# Task directions:
State how many lines in the records below include the word "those". Give nothing but that number.

# Data extract:
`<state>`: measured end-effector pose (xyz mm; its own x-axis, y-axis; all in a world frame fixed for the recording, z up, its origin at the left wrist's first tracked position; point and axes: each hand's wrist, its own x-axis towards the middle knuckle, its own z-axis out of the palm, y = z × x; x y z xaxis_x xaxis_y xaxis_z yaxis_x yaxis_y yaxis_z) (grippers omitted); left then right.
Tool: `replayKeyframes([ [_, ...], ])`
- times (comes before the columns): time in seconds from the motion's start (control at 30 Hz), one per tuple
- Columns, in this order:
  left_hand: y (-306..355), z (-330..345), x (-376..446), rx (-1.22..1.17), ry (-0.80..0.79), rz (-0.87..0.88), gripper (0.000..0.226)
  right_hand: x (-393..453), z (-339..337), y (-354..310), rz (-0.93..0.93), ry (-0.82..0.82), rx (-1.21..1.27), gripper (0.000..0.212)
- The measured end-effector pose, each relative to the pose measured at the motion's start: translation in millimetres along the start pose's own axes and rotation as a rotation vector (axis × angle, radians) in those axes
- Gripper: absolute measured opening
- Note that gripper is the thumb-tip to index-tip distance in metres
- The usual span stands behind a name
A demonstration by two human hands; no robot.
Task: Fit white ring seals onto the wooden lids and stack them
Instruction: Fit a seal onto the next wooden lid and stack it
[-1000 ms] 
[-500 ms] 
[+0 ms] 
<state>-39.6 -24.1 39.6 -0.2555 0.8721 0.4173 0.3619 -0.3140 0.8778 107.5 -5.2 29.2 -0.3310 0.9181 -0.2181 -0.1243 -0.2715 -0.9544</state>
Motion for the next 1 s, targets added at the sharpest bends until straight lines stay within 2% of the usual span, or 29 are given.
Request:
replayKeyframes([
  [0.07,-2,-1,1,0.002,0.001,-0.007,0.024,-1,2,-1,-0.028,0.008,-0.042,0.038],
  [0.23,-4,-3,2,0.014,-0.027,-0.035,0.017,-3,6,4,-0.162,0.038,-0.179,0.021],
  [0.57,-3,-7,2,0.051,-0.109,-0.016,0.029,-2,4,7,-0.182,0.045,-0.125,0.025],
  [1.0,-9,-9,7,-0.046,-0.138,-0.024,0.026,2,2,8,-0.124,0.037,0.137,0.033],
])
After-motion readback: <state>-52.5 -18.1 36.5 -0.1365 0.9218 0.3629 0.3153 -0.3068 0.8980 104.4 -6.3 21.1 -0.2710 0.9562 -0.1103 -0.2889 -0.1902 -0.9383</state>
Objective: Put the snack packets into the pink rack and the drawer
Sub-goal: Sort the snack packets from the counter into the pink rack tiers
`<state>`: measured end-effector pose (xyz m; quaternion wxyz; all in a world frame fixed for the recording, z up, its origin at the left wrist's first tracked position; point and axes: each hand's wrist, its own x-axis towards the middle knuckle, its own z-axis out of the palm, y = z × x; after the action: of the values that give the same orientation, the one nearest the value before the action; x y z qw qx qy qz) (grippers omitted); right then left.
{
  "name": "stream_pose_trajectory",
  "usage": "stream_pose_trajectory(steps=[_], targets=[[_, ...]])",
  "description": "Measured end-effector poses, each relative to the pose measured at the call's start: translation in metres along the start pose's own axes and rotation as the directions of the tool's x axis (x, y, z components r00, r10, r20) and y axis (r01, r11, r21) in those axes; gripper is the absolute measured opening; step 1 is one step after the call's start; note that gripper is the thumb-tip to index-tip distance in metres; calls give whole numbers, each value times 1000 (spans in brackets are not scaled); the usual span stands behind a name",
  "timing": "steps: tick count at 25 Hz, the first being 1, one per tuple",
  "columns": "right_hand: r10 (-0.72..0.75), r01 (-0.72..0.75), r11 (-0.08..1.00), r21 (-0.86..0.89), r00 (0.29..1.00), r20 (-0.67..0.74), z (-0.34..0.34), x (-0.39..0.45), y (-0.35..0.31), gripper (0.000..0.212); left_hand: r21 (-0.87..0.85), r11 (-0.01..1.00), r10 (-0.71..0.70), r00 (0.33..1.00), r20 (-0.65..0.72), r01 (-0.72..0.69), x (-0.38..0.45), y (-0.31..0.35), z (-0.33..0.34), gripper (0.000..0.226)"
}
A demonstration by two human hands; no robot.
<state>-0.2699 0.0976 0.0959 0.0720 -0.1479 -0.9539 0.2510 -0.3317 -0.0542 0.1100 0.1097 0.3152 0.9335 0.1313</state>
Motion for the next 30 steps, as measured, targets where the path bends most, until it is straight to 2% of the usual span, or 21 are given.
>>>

# Exercise response:
2